Moura and another rancher were charged in April 2005 with hiring gunmen to kill Stang, 73, because of her work helping the rural poor defend their land from ranchers and loggers in the Amazon state of Para in Brazil.
Stang, an Ohio native who spent more than 30 years fighting for land rights for poor settlers in the Amazon, was shot six times with a revolver by Raifran das Neves Sales, a farmhand. Das Neves Sales confessed to his crime and was convicted last December. He, his partner and another man convicted of hiring them are in prison in Para.
Dorothy Stang, 1931 – 2005 |
Stang, a member of the Order of the Sisters of Notre Dame de Namur, was working with the Pastoral Land Commission, a Catholic Church group that lobbies for land reform in Brazil and fights for land rights for the poor, when she was gunned down.
Stang’s murder came to be a tipping point in the heated battle between the rural poor and large landowners in the state of Para. The federal government responded to her killing by sending several thousand armed troops into the state. Later Brazil established several protected areas in contested forests and proposed a land-use permit system for selling concession to loggers who agreed to set side land for settlers and indigenous groups, according to a report from Bloomberg.
The Amazon is Earth’s largest rainforest. Some scientists estimate that perhaps 30 percent of the world’s land species are found in the Amazon. The bulk of Amazon rainforest is found in Brazil, which today houses about one-third of the world’s remaining rainforests.
Rayfran das Neves Sales, is seen in a video which shows how he killed nun Dorothy Stang during a trial at Justice Tribunal in Belem, Brazil, on Friday, Dec 9, 2005. Rayfran das Neves Sales and Cloadoaldo Carlos Batista will be the first of five men accused in the killing to stand trial for the Feb. 12 killing of 73-year-old nun gunned down in the remote corner of the Amazon rainforest in a dispute over land.

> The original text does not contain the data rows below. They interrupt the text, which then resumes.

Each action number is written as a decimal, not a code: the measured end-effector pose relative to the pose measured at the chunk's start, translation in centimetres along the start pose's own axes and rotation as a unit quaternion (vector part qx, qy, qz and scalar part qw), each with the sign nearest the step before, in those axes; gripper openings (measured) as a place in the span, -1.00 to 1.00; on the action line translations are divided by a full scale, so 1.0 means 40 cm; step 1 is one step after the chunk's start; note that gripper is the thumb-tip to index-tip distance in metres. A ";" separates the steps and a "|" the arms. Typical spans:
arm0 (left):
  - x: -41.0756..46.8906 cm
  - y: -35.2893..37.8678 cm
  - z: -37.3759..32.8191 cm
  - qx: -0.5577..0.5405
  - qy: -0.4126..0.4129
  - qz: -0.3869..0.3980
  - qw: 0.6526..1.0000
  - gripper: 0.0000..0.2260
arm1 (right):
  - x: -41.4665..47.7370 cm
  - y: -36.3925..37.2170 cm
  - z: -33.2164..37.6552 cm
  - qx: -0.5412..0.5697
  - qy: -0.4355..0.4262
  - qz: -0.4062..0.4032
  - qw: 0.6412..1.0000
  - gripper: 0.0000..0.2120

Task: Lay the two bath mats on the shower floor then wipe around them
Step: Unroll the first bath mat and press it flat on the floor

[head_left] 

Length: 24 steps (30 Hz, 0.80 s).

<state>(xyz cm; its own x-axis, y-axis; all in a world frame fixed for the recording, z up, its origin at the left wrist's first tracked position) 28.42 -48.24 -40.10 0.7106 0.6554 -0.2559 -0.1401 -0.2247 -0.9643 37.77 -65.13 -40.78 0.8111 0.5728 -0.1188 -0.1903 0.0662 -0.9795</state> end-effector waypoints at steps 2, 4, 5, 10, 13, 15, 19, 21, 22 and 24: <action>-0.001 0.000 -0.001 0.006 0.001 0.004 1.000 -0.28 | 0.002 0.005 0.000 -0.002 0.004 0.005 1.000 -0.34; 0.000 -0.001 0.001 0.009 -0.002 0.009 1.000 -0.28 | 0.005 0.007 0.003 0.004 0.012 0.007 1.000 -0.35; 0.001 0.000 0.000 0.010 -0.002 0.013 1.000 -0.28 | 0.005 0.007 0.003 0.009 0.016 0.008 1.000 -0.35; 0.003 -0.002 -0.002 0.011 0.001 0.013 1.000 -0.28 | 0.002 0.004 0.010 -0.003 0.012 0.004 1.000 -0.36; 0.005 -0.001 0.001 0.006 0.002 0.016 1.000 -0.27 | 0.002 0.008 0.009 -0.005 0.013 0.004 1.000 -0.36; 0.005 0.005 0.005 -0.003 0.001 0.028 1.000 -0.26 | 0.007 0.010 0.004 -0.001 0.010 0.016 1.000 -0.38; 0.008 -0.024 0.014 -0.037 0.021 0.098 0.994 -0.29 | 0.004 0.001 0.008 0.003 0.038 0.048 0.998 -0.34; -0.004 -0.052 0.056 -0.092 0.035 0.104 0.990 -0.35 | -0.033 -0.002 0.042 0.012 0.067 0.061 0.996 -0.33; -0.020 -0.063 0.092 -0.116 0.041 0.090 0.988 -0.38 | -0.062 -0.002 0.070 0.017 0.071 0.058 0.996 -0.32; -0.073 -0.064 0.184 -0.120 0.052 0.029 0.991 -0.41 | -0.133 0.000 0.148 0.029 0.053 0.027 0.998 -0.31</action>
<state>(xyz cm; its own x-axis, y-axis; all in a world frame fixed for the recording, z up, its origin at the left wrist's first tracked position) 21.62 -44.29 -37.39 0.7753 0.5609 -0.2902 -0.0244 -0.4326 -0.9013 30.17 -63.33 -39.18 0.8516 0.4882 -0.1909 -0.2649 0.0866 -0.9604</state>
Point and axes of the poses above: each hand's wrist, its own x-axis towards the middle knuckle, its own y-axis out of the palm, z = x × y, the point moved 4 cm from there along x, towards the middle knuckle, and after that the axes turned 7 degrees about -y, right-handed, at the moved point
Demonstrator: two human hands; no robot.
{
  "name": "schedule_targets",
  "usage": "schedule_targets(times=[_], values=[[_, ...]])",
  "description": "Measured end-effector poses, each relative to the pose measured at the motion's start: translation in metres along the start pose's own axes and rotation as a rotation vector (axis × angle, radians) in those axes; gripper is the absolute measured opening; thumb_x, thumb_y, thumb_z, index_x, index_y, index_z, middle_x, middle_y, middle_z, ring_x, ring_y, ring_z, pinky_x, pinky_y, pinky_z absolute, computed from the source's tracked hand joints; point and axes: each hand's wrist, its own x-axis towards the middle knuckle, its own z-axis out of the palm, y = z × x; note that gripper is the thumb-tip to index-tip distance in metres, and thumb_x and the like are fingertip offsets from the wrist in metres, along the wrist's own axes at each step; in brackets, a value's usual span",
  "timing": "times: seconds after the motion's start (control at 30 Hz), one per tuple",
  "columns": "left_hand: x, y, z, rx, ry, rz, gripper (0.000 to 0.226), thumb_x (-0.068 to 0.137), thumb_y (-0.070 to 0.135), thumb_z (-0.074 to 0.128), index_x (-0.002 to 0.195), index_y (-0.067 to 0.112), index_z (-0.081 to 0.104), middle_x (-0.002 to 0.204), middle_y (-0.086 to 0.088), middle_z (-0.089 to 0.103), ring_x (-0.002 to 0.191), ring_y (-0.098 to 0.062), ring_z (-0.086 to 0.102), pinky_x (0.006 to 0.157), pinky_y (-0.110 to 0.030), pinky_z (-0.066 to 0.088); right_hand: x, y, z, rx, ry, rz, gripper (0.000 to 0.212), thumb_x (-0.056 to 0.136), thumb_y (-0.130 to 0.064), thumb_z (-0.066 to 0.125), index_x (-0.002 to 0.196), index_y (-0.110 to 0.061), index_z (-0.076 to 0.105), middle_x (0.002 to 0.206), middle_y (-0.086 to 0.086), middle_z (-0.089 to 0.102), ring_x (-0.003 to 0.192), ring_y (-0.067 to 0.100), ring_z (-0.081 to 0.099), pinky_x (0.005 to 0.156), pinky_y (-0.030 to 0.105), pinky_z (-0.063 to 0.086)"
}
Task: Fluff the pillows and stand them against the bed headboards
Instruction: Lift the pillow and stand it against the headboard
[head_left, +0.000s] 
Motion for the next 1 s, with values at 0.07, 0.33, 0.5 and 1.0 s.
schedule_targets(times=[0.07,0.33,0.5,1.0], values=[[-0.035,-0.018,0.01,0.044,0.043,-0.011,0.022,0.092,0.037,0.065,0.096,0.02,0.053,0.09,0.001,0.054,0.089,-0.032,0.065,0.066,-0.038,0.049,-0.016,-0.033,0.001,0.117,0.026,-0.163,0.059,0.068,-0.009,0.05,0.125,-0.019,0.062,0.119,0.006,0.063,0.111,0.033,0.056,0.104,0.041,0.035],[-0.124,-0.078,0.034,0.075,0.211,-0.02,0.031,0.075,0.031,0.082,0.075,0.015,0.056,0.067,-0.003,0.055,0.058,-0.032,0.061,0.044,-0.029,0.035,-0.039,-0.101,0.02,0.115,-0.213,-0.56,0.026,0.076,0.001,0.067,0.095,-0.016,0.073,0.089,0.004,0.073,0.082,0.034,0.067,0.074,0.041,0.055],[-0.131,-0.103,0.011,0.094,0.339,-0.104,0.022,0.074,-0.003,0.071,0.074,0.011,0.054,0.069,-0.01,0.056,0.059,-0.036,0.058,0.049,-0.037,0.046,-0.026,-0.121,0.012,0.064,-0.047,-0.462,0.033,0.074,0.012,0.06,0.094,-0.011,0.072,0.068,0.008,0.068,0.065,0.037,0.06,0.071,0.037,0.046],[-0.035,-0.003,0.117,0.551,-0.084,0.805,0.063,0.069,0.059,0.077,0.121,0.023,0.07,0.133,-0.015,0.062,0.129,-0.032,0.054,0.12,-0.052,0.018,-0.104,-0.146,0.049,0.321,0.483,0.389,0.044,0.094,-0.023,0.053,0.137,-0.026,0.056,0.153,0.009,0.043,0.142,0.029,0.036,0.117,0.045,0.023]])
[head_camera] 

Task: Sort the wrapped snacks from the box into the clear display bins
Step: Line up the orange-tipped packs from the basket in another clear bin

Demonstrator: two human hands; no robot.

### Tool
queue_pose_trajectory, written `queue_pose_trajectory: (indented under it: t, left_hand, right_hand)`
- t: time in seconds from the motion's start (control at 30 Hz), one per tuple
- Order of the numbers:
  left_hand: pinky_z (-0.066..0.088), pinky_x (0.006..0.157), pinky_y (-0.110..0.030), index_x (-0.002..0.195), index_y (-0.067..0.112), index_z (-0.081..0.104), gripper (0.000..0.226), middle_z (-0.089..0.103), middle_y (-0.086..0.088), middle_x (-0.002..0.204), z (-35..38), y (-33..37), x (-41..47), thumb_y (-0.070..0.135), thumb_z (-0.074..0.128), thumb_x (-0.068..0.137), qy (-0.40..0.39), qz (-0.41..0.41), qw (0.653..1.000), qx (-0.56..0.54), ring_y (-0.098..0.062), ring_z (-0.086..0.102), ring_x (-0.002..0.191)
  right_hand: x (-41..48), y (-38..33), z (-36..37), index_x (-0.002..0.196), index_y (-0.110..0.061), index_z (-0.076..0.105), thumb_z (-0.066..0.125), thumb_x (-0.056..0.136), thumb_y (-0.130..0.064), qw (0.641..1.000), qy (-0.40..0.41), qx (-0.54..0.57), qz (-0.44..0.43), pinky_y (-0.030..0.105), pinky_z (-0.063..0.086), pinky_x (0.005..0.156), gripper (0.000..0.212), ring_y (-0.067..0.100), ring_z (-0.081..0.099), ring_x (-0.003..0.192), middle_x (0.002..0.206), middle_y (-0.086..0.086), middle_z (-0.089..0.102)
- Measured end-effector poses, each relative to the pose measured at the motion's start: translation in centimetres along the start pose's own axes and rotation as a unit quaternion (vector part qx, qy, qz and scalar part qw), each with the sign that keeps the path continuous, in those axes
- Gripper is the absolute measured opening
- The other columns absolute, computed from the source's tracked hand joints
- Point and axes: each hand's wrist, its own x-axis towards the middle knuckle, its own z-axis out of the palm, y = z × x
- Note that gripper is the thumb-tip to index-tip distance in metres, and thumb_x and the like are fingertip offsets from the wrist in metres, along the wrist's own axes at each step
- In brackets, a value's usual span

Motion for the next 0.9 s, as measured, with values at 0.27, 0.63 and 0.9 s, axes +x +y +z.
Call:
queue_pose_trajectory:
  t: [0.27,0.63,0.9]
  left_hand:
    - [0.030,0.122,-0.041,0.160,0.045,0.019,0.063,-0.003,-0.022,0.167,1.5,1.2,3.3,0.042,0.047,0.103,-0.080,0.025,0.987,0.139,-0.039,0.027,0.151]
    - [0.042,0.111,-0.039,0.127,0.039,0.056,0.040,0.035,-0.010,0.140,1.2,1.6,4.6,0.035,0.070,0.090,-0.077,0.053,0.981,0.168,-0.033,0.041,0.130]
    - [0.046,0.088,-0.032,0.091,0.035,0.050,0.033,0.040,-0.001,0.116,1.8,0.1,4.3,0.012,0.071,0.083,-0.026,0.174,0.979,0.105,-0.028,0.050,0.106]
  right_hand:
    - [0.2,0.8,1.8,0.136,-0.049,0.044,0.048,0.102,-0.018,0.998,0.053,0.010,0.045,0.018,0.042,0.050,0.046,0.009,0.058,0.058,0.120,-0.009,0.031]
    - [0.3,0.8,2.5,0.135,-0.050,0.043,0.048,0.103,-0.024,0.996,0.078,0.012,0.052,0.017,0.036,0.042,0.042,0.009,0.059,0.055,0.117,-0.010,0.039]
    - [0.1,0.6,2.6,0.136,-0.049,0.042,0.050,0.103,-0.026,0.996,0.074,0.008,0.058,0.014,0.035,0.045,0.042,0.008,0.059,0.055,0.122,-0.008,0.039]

Dorothy Stang spent the last 30 years of her life defending poor settlers in the Amazon rain forest. She was shot near the remote jungle town of Anapu in a dispute over a patch of forest that a local rancher wanted to cut down.(AP Photo/Silvia Izquierdo) |
An area almost certainly exceeding 600,000 square kilometers (232,000 square miles), or about 15 percent of its total surface area of 4,005,082 square kilometers, has been cleared in the Amazon since 1970, when only 2.4 percent of the Amazon’s forests had been lost. The increase in Amazon deforestation in the early 1970s coincided with the construction of the Trans-Amazonian Highway, which opened large forest areas to development by settlers and commercial interests. In more recent years, growing populations in the Amazon region, combined with increased viability of agricultural operations, have caused a further rise in deforestation rates. Since the close of the 1990s, annual deforestation rates of primary forest cover in Brazil have climbed by more than a third, though since 2004, deforestation rates have fallen by more than half thanks to government initiatives and economic forces.
This article used information from Bloomberg, Reuters, the Associated Press, and previous mongabay.com articles.